Filter the listing below, please, and copy only the lines with the word "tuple".

------------------------

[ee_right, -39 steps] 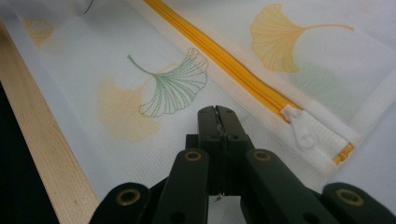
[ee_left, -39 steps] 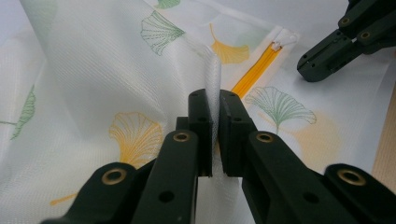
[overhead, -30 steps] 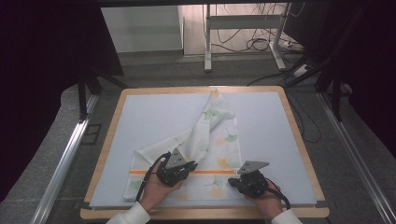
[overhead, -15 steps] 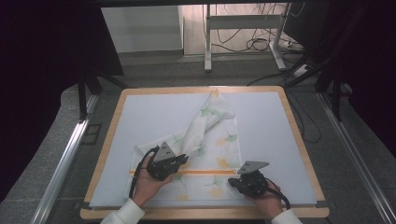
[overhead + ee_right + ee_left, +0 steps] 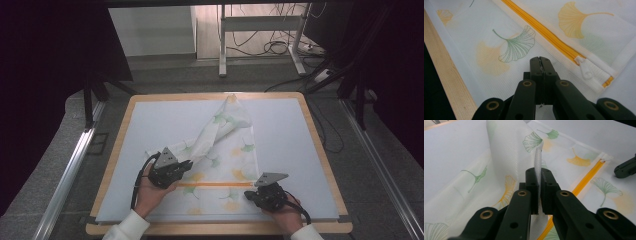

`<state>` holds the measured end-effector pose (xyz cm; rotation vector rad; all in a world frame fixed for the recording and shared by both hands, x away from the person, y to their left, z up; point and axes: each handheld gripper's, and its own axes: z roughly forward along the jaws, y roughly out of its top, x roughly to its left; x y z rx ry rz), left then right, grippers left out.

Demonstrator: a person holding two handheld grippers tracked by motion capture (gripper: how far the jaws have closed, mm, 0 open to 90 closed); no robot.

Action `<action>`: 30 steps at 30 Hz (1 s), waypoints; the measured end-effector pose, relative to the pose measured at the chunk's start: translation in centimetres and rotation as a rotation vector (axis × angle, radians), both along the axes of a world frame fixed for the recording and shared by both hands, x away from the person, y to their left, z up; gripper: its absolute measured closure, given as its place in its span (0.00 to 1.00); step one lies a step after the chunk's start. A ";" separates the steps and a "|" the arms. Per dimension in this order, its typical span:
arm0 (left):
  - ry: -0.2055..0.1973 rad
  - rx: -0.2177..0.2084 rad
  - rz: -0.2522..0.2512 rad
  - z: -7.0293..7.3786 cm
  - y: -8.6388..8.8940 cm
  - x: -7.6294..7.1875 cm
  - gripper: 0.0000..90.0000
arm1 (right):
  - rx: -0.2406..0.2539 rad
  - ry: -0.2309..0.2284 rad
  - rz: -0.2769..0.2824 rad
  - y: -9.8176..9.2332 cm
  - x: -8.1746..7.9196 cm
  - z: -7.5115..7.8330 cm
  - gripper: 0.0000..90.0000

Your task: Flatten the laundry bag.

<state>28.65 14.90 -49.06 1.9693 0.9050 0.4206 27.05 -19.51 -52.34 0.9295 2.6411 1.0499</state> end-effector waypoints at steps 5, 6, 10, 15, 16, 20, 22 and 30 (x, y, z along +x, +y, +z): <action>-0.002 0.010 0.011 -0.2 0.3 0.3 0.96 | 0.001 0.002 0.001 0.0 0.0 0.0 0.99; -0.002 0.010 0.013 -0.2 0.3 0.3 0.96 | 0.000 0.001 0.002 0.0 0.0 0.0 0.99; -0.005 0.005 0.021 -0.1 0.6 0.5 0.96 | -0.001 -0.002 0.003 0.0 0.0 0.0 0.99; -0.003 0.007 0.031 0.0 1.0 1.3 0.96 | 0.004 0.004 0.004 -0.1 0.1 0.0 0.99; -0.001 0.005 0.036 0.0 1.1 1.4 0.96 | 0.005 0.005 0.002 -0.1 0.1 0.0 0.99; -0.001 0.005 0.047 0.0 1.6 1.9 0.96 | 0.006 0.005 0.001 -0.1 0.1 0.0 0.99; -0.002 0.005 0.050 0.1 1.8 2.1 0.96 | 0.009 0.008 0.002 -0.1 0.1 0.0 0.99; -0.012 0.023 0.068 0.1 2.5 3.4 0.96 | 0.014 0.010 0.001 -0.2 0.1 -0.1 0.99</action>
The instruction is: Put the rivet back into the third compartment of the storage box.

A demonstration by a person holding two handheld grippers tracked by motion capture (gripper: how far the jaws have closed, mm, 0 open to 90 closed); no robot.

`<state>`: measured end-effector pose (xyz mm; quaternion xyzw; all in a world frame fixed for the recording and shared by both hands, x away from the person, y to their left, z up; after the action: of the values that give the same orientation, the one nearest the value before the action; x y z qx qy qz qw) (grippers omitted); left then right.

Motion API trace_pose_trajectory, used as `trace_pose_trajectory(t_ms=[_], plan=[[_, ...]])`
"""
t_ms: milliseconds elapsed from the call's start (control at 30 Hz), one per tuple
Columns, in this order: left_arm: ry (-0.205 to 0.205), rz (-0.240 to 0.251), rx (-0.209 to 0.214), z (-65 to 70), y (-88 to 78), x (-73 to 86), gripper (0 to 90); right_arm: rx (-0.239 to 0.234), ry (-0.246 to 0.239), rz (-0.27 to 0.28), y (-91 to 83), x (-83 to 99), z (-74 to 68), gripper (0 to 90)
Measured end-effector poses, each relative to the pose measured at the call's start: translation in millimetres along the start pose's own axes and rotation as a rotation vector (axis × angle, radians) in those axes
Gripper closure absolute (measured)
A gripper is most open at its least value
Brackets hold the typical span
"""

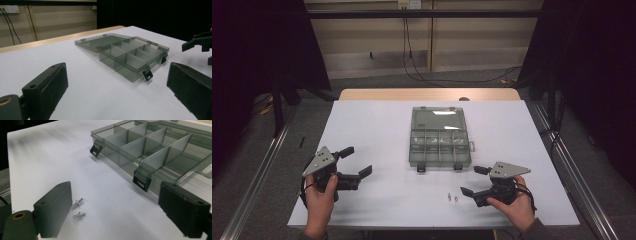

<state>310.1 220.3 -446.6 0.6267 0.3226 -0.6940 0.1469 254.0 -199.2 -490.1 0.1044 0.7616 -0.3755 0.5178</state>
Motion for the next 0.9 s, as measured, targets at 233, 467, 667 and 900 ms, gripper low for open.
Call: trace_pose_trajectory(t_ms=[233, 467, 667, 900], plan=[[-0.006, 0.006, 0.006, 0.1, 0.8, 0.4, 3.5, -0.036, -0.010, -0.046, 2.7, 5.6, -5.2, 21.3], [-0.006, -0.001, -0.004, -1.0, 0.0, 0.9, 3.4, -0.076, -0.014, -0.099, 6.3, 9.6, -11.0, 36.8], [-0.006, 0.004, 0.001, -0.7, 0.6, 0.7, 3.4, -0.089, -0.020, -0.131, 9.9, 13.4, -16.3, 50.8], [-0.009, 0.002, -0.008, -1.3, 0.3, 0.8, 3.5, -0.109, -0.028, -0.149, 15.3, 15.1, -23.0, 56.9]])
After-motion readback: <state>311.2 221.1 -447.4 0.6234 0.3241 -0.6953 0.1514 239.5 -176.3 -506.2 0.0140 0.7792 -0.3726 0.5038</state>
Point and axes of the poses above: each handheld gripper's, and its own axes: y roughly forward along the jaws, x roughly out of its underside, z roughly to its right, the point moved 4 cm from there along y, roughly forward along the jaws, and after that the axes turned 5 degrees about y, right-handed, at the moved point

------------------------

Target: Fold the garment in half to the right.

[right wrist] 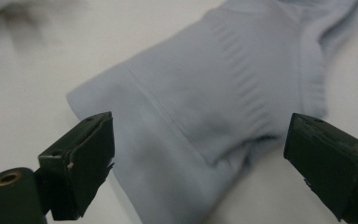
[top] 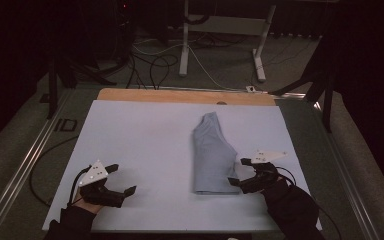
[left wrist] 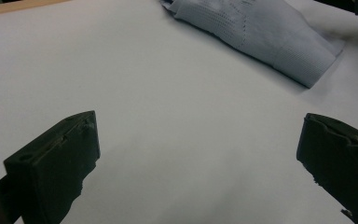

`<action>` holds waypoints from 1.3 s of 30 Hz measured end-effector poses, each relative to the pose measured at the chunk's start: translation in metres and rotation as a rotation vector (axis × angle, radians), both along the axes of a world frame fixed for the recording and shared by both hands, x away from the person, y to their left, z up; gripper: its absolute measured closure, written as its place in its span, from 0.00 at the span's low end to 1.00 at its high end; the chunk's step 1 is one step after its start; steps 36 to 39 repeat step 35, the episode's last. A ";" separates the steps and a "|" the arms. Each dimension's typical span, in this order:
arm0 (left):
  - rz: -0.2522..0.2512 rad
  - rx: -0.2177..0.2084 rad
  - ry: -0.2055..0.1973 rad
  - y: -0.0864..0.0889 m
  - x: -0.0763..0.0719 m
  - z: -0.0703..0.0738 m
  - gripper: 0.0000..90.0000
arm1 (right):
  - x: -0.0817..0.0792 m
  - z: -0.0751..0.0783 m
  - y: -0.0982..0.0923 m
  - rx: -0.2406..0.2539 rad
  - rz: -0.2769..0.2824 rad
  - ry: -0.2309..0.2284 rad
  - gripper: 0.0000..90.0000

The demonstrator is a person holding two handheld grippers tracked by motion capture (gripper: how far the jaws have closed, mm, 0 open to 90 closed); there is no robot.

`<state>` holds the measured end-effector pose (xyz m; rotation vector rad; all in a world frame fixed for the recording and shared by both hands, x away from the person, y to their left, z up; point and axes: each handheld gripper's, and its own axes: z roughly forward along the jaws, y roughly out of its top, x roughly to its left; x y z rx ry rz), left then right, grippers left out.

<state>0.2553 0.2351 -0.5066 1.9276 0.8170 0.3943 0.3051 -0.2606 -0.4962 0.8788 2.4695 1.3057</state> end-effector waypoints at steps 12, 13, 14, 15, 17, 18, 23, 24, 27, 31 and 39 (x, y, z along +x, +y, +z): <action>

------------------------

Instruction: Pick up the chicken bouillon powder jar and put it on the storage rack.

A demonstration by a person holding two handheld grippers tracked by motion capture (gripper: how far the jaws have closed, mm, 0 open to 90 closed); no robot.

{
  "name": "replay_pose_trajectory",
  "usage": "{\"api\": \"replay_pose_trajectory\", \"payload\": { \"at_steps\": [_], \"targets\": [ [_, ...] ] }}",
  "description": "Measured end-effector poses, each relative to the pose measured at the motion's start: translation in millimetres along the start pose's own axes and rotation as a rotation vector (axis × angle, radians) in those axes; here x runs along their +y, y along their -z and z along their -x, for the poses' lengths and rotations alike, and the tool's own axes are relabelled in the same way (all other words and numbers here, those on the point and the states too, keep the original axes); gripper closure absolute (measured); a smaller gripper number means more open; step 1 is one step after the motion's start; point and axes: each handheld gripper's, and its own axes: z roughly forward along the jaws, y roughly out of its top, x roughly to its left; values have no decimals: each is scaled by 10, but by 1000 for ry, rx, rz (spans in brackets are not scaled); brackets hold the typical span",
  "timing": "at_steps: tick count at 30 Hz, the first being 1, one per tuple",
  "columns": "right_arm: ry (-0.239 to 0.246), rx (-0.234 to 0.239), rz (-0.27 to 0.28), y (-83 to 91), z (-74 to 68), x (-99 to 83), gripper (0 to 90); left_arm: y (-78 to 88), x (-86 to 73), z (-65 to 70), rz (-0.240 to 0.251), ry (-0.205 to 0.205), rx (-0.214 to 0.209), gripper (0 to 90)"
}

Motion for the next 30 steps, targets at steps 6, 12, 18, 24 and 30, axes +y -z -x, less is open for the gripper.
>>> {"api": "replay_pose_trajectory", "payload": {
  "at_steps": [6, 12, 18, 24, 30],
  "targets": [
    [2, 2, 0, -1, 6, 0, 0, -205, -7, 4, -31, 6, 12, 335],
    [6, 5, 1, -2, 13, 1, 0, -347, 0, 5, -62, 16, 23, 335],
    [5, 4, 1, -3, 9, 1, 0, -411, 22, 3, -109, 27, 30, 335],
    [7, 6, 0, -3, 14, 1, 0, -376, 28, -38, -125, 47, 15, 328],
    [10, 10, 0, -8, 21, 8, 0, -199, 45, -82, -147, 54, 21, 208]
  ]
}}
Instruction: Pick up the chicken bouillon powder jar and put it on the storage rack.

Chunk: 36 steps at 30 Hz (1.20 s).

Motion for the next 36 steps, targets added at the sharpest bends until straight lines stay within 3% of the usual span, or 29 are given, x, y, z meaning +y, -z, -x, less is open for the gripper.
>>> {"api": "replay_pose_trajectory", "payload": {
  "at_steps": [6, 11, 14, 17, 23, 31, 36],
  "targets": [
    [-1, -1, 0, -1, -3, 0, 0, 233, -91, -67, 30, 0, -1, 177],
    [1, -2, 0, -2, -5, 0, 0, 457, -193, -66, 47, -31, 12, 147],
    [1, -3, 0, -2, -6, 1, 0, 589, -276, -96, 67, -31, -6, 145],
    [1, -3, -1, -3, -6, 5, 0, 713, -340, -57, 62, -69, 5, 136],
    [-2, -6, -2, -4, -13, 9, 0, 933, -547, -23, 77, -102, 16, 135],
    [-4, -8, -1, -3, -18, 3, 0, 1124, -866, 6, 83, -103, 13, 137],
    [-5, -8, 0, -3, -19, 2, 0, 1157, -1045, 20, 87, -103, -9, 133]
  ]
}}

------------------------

• **Reply to the task**
t_ms: milliseconds elapsed from the call's start (control at 30 Hz), one per tuple
  "timing": "at_steps: tick count at 30 Hz, the first being 1, one per tuple",

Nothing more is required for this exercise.